Evolved mobile data optimization needs to go beyond data volume reduction and even congestion detection. Even when an optimization solution performs offline statistical analysis of cells and aggregation links to predict congestion, the accuracy is limited by the method since congestion can present itself anywhere and at any time. With statistical congestion detection, optimization resources will still be wasted on streams that do not need to be optimized and subscribers will still experience congestion where and when offline statistics cannot predict transient spikes. By proactively performing real-time near-congestion prediction on a stream-by-stream basis, an evolved approach to optimization can dynamically apply the most appropriate optimization techniques when needed to avoid congestion before it affects the subscriber’s quality of experience.

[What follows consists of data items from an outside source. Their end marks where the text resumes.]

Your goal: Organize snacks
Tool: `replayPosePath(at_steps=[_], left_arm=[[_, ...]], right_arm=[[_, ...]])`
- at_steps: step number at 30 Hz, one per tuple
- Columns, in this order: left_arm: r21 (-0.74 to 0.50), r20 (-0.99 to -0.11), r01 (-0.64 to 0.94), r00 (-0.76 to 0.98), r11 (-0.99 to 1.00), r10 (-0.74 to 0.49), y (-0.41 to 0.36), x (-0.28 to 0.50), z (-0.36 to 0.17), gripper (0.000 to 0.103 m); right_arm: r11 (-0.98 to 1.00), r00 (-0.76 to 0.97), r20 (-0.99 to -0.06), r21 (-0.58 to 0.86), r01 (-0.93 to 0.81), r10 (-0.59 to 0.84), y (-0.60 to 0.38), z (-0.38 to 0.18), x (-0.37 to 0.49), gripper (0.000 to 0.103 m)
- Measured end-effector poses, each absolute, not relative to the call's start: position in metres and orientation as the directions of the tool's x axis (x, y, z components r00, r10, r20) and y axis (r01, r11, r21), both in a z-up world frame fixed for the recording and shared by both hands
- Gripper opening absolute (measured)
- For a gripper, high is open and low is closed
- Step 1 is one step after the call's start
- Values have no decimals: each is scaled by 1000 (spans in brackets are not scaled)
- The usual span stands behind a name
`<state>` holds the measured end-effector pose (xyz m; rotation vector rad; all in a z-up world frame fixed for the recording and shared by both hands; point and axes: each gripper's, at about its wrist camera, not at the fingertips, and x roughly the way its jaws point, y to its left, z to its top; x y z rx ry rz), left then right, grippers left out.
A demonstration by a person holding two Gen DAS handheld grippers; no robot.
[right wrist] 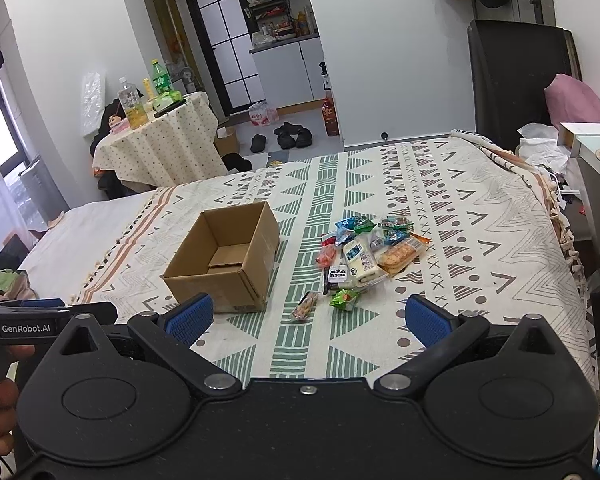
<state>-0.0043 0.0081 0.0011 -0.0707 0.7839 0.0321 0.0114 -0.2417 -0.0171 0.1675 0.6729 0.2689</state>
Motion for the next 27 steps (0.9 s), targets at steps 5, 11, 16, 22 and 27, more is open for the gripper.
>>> replayPosePath(at_steps=[5, 11, 16, 22, 27], left_arm=[[-50, -708, -68, 706, 996, 12, 10, -5, 2, 96], [-48, -707, -73, 707, 996, 17, 10, -6, 3, 96], [-48, -706, -74, 708, 996, 18, 10, -7, 3, 96], [-50, -707, -73, 707, 996, 16, 8, -7, 4, 96], [-55, -708, -72, 707, 996, 12, 8, -8, 6, 97]], right_arm=[[952, 749, -591, 235, -196, 300, -242, -17, 12, 103], [950, 746, -590, 233, -208, 308, -238, -19, 11, 103], [950, 749, -587, 230, -210, 308, -237, -19, 9, 103], [951, 749, -588, 232, -204, 305, -238, -19, 9, 103], [951, 750, -587, 230, -207, 305, -239, -18, 9, 103]])
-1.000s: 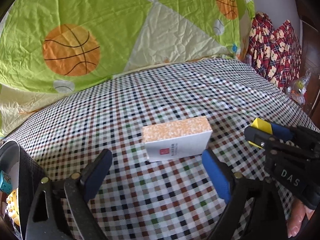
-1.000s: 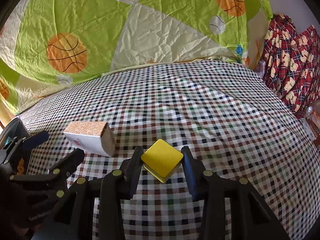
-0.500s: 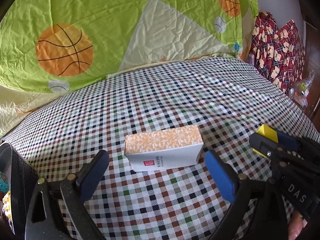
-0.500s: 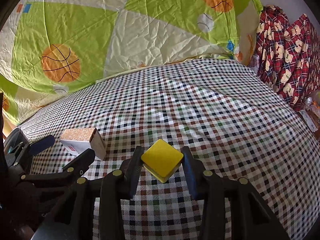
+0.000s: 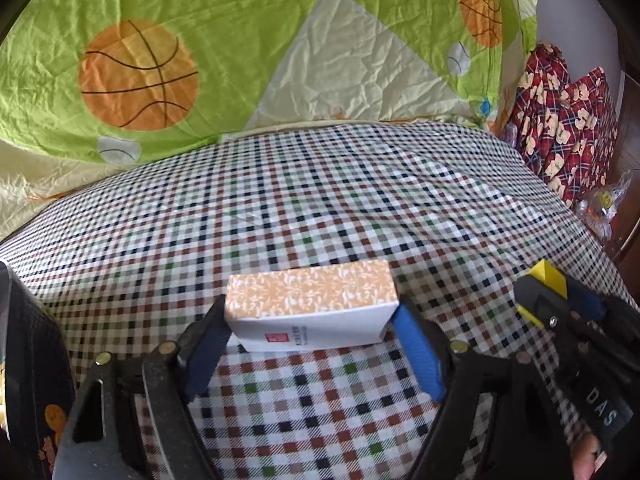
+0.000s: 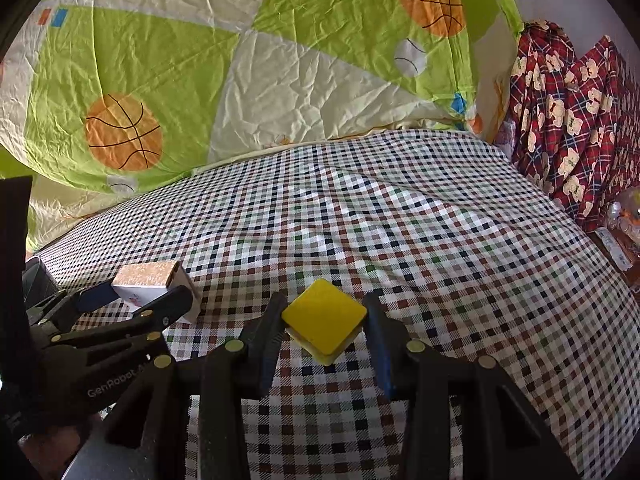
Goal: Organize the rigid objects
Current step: 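Carry the white box and yellow sponge block over the round tin with both tools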
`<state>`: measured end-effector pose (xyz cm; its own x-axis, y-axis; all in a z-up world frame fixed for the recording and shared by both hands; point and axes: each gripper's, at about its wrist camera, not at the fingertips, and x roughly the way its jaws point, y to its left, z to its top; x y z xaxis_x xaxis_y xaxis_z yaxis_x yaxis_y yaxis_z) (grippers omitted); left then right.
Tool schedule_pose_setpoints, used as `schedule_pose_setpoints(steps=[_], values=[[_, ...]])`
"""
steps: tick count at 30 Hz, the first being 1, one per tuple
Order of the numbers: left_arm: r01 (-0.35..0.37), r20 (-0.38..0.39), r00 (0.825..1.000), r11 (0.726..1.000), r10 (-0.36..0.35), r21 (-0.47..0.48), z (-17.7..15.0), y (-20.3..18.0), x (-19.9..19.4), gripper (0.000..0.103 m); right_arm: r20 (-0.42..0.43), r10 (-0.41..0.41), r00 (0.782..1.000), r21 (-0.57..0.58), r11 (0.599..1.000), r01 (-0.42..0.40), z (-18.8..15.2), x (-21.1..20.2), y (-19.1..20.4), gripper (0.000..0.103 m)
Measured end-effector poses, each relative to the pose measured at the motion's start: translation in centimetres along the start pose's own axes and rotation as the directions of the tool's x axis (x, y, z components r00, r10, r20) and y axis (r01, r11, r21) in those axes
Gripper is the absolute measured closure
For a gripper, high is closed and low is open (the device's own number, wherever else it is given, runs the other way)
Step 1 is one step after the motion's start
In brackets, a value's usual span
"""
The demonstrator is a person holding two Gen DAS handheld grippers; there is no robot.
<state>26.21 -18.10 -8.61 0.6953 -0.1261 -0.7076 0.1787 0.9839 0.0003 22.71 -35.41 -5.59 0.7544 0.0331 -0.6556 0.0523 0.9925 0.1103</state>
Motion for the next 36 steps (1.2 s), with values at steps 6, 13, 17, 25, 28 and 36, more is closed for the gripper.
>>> schedule_pose_setpoints(steps=[6, 13, 17, 25, 28, 36], values=[[-0.07, 0.054, 0.996, 0.997, 0.072, -0.043, -2.2, 2.3, -3.2, 0.023, 0.046, 0.043, 0.998, -0.019, 0.999, -0.043, -0.1, -0.9, 0.9, 0.061], [-0.117, 0.139, 0.982, 0.989, 0.128, -0.09, -3.8, 4.5, -6.2, 0.023, 0.105, 0.068, 0.992, -0.048, 0.997, -0.063, -0.6, -2.2, 3.6, 0.061], [-0.128, 0.175, 0.974, 0.986, 0.145, -0.108, -4.4, 5.3, -7.4, 0.023, 0.124, 0.088, 0.988, -0.07, 0.994, -0.08, -1.0, -2.6, 5.1, 0.061], [-0.164, 0.249, 0.95, 0.979, 0.19, -0.124, -5.5, 6.2, -9.7, 0.023, 0.144, 0.119, 0.982, -0.087, 0.99, -0.107, -1.9, -3.3, 7.0, 0.061], [-0.171, 0.269, 0.942, 0.977, 0.201, -0.13, -6.0, 6.5, -10.5, 0.023, 0.155, 0.123, 0.98, -0.092, 0.99, -0.11, -2.2, -3.7, 7.5, 0.061], [-0.192, 0.325, 0.917, 0.97, 0.232, -0.152, -7.0, 7.3, -12.3, 0.023, 0.178, 0.154, 0.972, -0.112, 0.984, -0.135, -2.9, -4.7, 8.9, 0.061]])
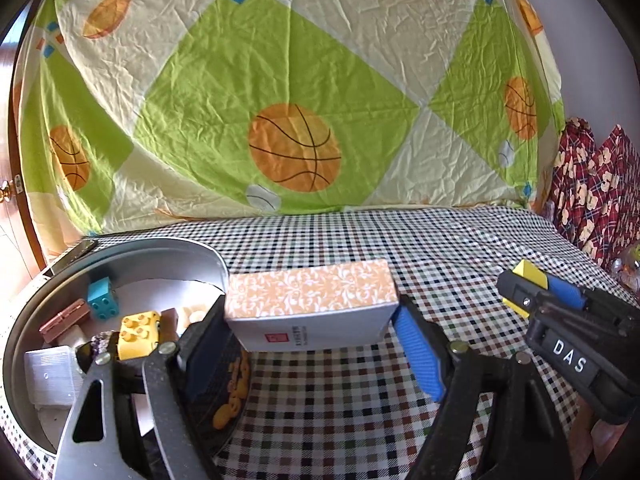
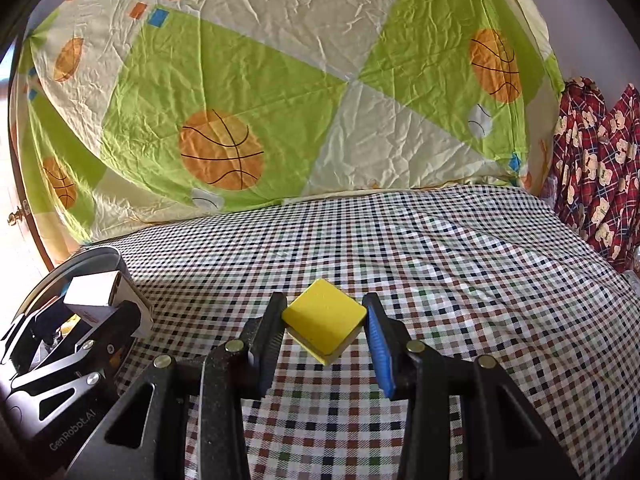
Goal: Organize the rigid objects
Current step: 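Carry the white box and yellow sponge block over the round tin with both tools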
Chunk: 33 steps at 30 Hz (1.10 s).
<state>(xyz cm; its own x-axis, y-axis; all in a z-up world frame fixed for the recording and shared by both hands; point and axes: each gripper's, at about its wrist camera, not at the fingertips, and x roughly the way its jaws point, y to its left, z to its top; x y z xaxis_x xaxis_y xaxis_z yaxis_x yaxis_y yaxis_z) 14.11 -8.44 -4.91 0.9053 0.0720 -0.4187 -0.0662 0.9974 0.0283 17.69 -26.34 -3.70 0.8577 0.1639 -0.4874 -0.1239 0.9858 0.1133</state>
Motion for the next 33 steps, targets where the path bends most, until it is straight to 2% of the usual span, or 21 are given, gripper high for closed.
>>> schedule_pose_setpoints(steps=[10, 33], values=[[-0.013, 0.054, 0.998, 1.0, 0.015, -0.025, -0.3, 1.6, -1.5, 0.023, 0.053, 0.03, 0.998, -0.021, 0.999, -0.029, -0.4, -1.2, 1.9, 0.061], [-0.076, 0.124, 0.989, 0.994, 0.086, -0.083, -1.1, 5.3, -3.8, 0.023, 0.103, 0.09, 0.991, -0.086, 0.993, -0.081, -1.3, -2.5, 6.2, 0.061]])
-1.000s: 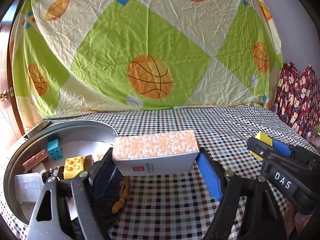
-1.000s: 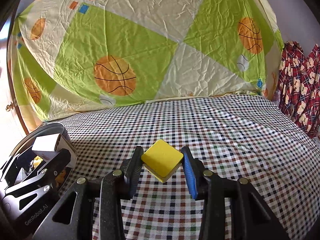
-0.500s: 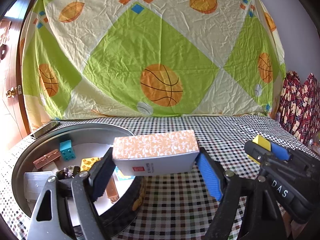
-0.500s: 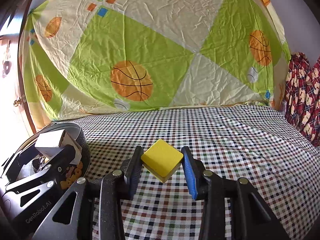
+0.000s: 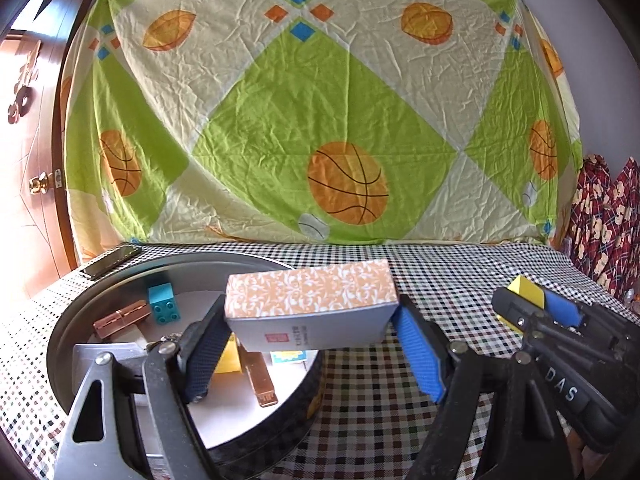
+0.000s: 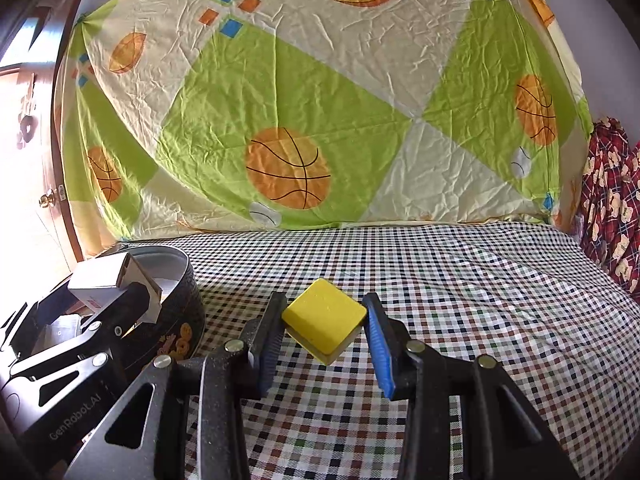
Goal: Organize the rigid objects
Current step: 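Carry the white box and yellow sponge block over the round tin with both tools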
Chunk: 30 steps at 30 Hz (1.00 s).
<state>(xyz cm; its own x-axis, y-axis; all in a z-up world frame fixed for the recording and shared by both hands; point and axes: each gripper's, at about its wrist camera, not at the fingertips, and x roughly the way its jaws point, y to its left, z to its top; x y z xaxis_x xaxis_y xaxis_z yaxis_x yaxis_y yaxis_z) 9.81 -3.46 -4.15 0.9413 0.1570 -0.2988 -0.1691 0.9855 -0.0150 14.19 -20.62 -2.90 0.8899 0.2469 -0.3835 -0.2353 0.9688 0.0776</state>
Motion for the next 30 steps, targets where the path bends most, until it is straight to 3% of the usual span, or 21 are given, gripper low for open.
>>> schedule_pose_setpoints(steps=[30], values=[[-0.053, 0.063, 0.996, 0.998, 0.056, -0.047, -0.2, 4.0, -2.1, 0.023, 0.014, 0.099, 0.995, -0.059, 0.993, -0.098, -0.3, -0.1, 5.0, 0.061]])
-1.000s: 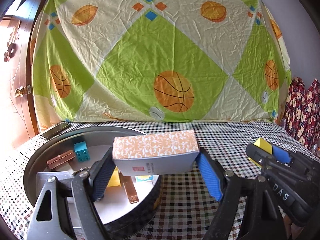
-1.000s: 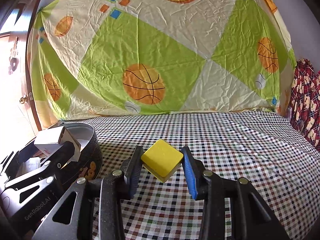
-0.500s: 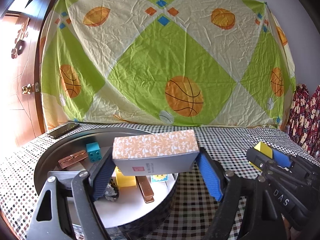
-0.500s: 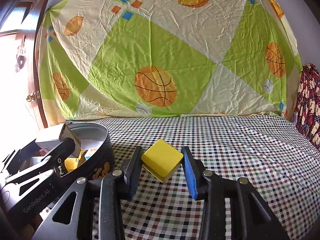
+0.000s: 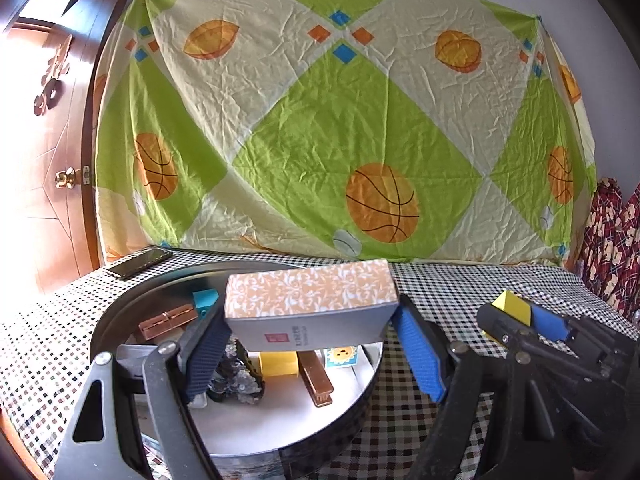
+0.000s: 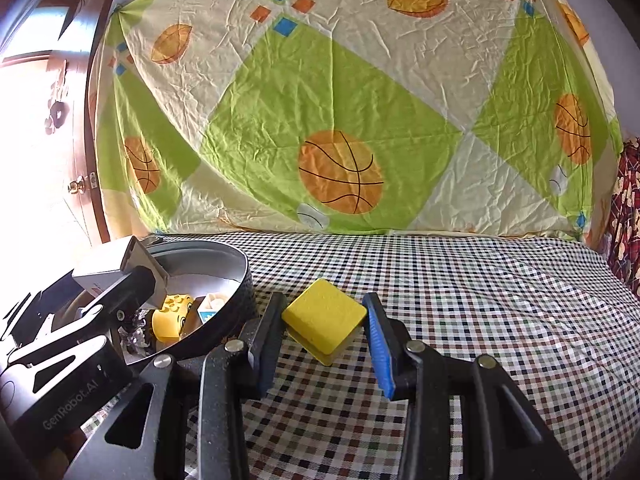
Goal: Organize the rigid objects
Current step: 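Carry the white box and yellow sponge block over the round tin with both tools, then lower left tool into the tin and open it to drop the white box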
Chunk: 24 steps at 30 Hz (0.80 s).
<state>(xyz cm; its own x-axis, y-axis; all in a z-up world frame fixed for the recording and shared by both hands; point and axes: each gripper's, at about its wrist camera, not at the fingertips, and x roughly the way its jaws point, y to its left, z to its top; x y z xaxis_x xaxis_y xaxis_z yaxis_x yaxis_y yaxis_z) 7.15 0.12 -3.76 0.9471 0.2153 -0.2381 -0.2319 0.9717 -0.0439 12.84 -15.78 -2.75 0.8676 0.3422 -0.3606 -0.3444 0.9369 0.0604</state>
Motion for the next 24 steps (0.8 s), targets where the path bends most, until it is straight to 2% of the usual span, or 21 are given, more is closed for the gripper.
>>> schedule_pose_setpoints(steps=[24], values=[[-0.035, 0.008, 0.999, 0.998, 0.036, -0.048, 0.3, 3.6, -0.6, 0.023, 0.003, 0.058, 0.998, -0.041, 0.998, -0.057, 0.0, 0.3, 3.5, 0.061]])
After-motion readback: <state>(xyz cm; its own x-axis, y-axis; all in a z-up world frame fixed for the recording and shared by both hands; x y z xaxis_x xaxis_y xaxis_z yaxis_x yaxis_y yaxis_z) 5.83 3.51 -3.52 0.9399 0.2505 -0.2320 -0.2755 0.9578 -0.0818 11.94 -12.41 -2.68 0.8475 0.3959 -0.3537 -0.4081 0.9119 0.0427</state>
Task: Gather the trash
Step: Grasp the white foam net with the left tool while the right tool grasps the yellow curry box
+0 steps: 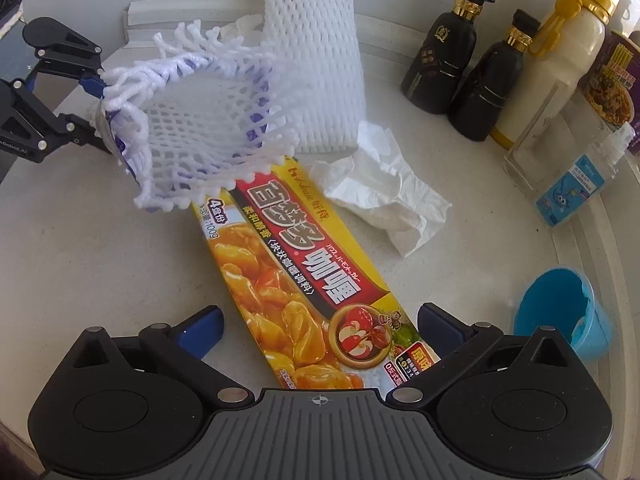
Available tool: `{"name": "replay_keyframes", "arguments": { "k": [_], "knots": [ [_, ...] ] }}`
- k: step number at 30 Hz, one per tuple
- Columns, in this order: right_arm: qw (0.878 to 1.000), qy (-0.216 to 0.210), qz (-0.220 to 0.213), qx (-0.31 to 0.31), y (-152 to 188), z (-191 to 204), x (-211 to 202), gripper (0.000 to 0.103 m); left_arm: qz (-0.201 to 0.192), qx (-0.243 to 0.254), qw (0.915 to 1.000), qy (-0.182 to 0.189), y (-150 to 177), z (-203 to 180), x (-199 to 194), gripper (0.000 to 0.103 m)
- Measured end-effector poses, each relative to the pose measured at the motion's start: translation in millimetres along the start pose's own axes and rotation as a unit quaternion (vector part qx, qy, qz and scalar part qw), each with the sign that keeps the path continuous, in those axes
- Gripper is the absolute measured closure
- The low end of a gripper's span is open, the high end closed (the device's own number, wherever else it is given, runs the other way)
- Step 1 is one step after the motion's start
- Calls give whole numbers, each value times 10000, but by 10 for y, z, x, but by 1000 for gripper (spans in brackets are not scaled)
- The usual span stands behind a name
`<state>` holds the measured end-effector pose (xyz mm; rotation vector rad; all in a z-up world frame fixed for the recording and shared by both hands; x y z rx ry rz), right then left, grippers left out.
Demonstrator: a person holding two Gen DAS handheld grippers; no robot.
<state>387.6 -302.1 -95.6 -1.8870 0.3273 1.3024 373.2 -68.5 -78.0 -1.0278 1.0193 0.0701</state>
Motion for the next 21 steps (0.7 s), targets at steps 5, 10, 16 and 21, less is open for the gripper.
{"name": "replay_keyframes", "arguments": {
  "k": [5, 10, 16, 21],
  "knots": [
    [9993, 99, 308, 201, 100, 260, -96, 0, 15, -379, 9989, -263, 53, -54, -156, 81],
    [9989, -24, 463, 59, 256, 675, -233, 0, 109, -332, 9978, -565, 177, -172, -272, 84],
    [9982, -205, 561, 0, 328, 959, -295, 0, -24, -304, 9985, -450, 289, -252, -457, 82],
    [9986, -136, 476, 211, 300, 959, -275, 1, -437, 259, 9975, -498, 245, -414, -530, 58]
  ]
}}
Point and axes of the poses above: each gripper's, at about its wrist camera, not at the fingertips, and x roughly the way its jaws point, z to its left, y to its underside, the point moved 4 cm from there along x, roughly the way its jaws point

Another element of evolved optimization is cloud-based caching and optimization. Since mobile network operators are already looking into cloud-based virtualization technology to support various services, using a similar model for optimization resources seems like an obvious step toward more cost effective and efficient mobile data optimization. Either through a private cloud-based model or sharing outsourced resources for even more efficiency, a mobile operator can significantly limit investment in optimization, even as the need for optimization grows with soaring data traffic levels.
These methods – real-time near-congestion prediction and cloud-based caching and optimization – are just a few ways that mobile operators will soon be able to continue to provide quality service while sustaining profitability long into the future. Once operators can better focus on the basics of providing high-quality services, they can then more easily adopt new and innovative ways of generating revenues that take advantage of their reliable, available network resources. If operators choose to learn from history, they will be able to change their future.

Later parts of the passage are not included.